After adjustment for age and sex, the presence of pain on 3 or more days a week was found to be associated with worse pain interference and anxiety. These data support the clinical relevance of the frequency characteristic of pain on a “majority of days” in the definition of chronic SCD pain and provide the rationale for prospective studies to validate the clinical definition of chronic pain in SCD.

This study also highlights the impact SCD has on functioning. The entire cohort experienced worse patient-reported pain interference, anxiety, depression, fatigue, and physical function, with a magnitude of 0.5–1 standard deviations different from the population norms.

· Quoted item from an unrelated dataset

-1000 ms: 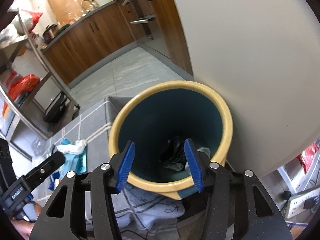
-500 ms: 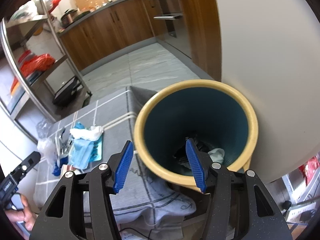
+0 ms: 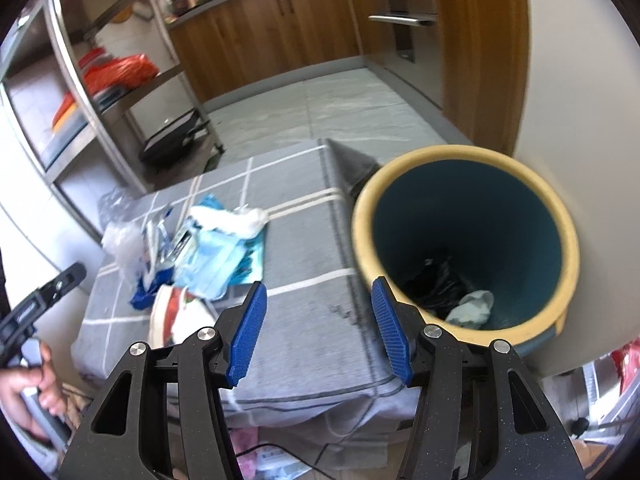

The authors said the scores in adults with SCD are worse than reference norms of PROMIS scores for individuals with cancer in the Surveillance, Epidemiology, and End Results registry, highlighting the under-recognized toll of this disease. There was no difference in median PROMIS pain scores between adults 35 years old or younger, compared with those 35 years or older.

The Patient-Centered Outcomes Research Institute supported the study.

Reference

Bakshi N, Ross D, Krishnamurti L. Presence of pain on three or more days of the week is associated with worse patient reported outcomes in adults with sickle cell disease. J Pain Res. 2018;(11):313–318. doi.org/10.2147/JPR.S150065 Published February 9, 2018. Accessed February 13, 2018.